*WORK TO BE COMPLETED*
Starting at the line that has "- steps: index" and stopping after the line that has "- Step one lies", reproduce the listing below exactly; omit everything else.

[[ COLLECTED DATA open ]]

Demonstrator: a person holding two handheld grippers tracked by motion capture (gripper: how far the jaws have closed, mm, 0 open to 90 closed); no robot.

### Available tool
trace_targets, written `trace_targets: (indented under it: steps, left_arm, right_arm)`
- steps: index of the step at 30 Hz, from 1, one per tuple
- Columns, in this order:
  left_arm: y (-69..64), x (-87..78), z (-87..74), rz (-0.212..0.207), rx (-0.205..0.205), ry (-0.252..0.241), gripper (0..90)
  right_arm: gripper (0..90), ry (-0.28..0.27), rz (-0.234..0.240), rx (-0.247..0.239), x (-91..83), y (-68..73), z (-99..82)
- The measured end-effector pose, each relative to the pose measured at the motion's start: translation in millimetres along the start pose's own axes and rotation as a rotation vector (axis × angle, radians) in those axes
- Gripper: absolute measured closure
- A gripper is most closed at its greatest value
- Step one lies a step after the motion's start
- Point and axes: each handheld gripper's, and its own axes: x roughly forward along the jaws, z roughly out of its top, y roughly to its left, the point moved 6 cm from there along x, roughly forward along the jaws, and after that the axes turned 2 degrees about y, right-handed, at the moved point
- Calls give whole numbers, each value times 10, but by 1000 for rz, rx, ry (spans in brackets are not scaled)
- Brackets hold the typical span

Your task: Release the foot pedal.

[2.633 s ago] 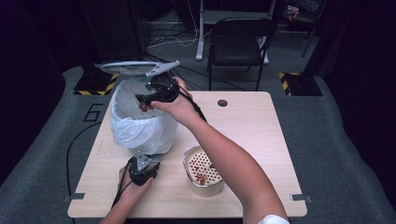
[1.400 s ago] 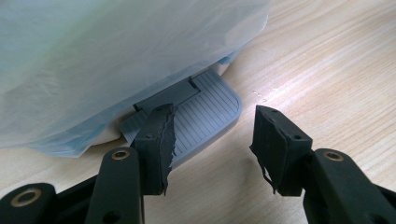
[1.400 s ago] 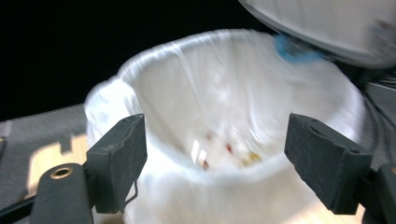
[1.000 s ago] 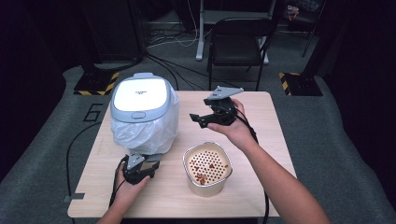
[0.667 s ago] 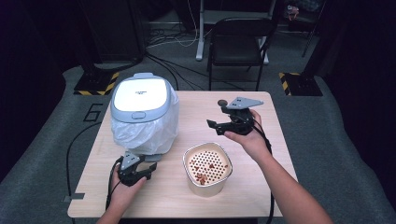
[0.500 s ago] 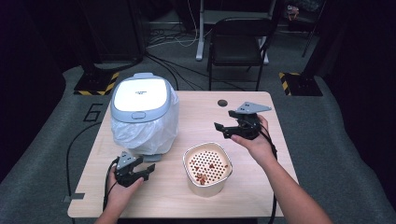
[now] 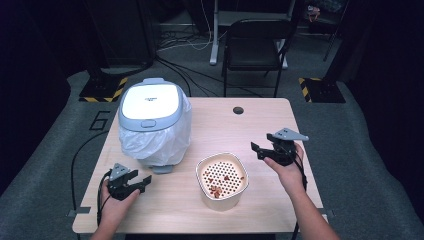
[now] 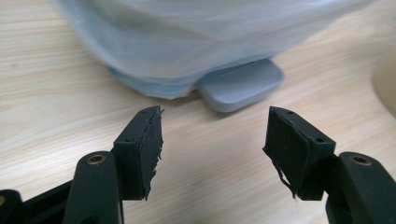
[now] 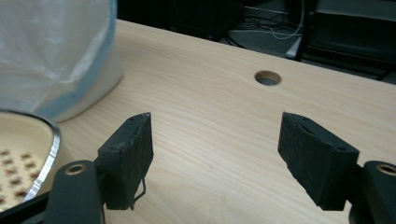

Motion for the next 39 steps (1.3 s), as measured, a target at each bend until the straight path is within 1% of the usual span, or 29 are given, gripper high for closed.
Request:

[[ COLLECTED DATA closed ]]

*ANSWER SPACE*
- steps: index of the step at 30 Hz, from 1, one per tuple
- Columns, in this order:
  left_arm: y (-69..64), x (-87..78), z (-87..74), rz (-0.212..0.207), rx (-0.205..0.205), ry (-0.252..0.241), gripper (0..90)
  right_arm: gripper (0..90), ry (-0.28..0.27), rz (-0.234..0.240), rx (-0.247..0.239), x (-91..83), y (-68..73), z (-99..82)
- The measured end-effector pose, each relative to the pose measured at the motion's start: translation in millimetres along the start pose's own axes and rotation as a rotation vector (axis × angle, radians) in those axes
- Gripper: absolute measured closure
- A gripper is most closed at its greatest value
- Step one lies a step after the motion's start

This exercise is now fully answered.